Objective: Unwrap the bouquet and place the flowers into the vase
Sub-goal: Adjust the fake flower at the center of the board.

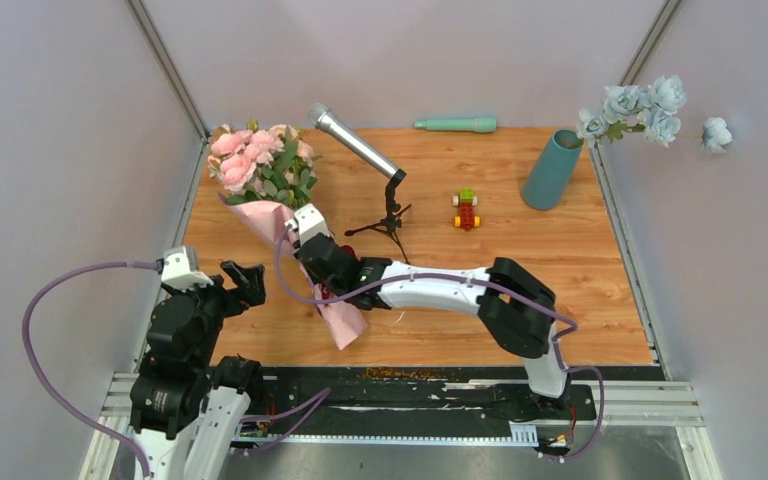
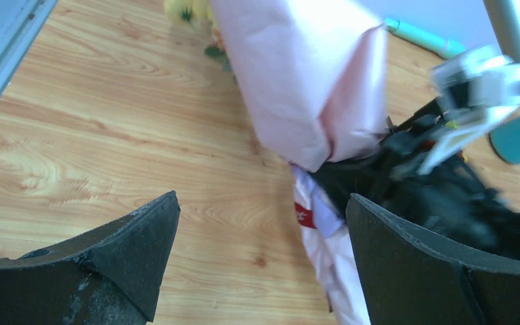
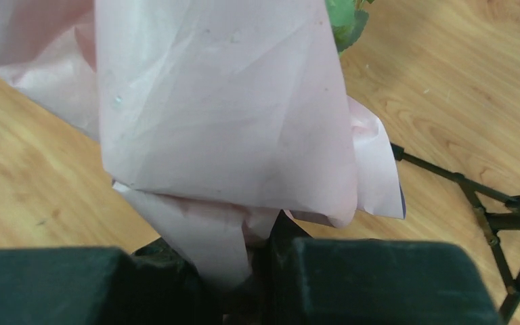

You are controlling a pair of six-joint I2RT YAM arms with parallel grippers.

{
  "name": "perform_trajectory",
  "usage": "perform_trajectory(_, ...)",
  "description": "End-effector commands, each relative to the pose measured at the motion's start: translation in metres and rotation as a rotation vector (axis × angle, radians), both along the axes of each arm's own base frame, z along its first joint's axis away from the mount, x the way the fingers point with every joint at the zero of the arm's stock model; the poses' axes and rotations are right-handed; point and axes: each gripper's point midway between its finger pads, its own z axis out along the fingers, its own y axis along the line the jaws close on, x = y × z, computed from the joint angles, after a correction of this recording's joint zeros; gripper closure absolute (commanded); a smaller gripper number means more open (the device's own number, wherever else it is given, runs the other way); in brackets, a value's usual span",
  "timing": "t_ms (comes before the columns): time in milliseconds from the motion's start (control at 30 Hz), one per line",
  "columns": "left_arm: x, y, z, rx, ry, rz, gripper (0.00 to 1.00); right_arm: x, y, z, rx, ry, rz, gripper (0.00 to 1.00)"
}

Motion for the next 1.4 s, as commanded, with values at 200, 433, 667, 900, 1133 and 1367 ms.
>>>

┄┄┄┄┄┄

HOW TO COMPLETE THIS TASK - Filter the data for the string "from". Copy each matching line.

EXERCISE RESULT -
  "description": "End-effector commands, each relative to the pose measured at the motion's start: translation in metres and rotation as a rotation vector (axis × angle, radians), both along the axes of each arm's own base frame, z along its first joint's axis away from the mount, x the way the fingers point with every joint at the zero of the arm's stock model; the poses' axes and rotations are right-handed; point and axes: each gripper's point midway between its finger pads, its own z axis out along the fingers, its own y axis along the line the jaws close on, x = y × z, computed from the joint angles, after a correction of this recording's joint zeros; gripper closure absolute (commanded); a smaller gripper number means more open (the device's own number, wherever else it is given, runs the other way); in brackets, a value's usual span",
  "timing": "t_ms (comes before the columns): time in milliseconds from the motion's start (control at 30 Hz), one per line",

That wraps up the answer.